In a separate Cyber-Ark global survey into “Trust, Security & Passwords” of more than 400 senior IT professionals both in the US and UK, mainly from enterprise class companies, 35 percent of IT workers admitted to accessing corporate information without authorization. The types of information this audience would target was proprietary data and information that is critical to maintaining competitive advantage and corporate security. Ominously, 1 in 5 companies confessed having experienced cases of insider sabotage or IT security fraud.
When staff take data and cause a security incident, it tends to be filed away as an example of an “employee gone bad.” In reality it constitutes a failure of the organization to uphold its responsibility on behalf of the business to manage, control and monitor the power it provides to its employees and systems or indeed have any controls actually in place to actually manage and control staff from causing breaches. The failure stems from the ‘perception of control’ an organization has over their most sensitive networks, systems and devices versus the stark reality that this control is most often not in place across the organization.
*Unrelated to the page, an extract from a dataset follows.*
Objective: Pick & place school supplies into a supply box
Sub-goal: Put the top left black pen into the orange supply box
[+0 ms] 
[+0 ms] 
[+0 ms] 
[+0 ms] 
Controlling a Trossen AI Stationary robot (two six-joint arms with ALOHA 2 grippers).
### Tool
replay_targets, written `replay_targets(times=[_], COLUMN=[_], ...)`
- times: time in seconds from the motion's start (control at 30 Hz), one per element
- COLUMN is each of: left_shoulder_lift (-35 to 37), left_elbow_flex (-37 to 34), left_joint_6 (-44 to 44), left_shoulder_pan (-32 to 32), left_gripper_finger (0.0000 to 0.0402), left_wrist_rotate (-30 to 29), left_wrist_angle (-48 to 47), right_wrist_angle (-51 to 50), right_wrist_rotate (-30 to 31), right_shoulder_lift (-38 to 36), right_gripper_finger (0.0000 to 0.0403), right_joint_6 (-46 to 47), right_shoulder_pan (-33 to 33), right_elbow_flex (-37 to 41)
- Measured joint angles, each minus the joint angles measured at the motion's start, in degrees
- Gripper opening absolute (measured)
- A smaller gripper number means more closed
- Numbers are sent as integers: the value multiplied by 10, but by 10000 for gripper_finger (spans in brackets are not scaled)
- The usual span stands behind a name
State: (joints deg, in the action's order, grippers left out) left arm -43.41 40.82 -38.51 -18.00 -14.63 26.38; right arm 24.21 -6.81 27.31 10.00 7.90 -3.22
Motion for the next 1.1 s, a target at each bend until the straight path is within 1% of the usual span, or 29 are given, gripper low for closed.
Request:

What can be done to protect sensitive data from an increasingly unsettled, and to some extent desperate, workforce?
Trust is not a security policy
To significantly cut the risk of these insider breaches, employers must have appropriate systems and processes in place to prevent prying personnel. One approach to address this challenge is a privileged identity management holistic approach using solutions such as digital vaults, especially valuable for users with high levels of enterprise/network access as well as those handling sensitive information and/or business processes. Instead of trying to protect every facet of an enterprise network, digital vault technology creates safe havens – distinct areas for storing, protecting, and sharing the most critical business information – and provides a detailed audit trail for all activity associated within these safe havens. This encourages secure employee behavior and significantly reduces the risk of human error.
For organizations serious about preventing internal breaches, be they accidental or malicious, here are five steps to protecting company data from desperate employees tempted to steal secrets.
Step 1: Establish a safe harbor
By establishing a safe harbor, or vault, for highly sensitive data (such as administrator account passwords, HR files, or intellectual property including corporate databases), security is built directly into the business process independent of the existing network infrastructure. This will protect the data from the security threats of not only nosy employees snooping around for information they should not be privy to, but also from hackers.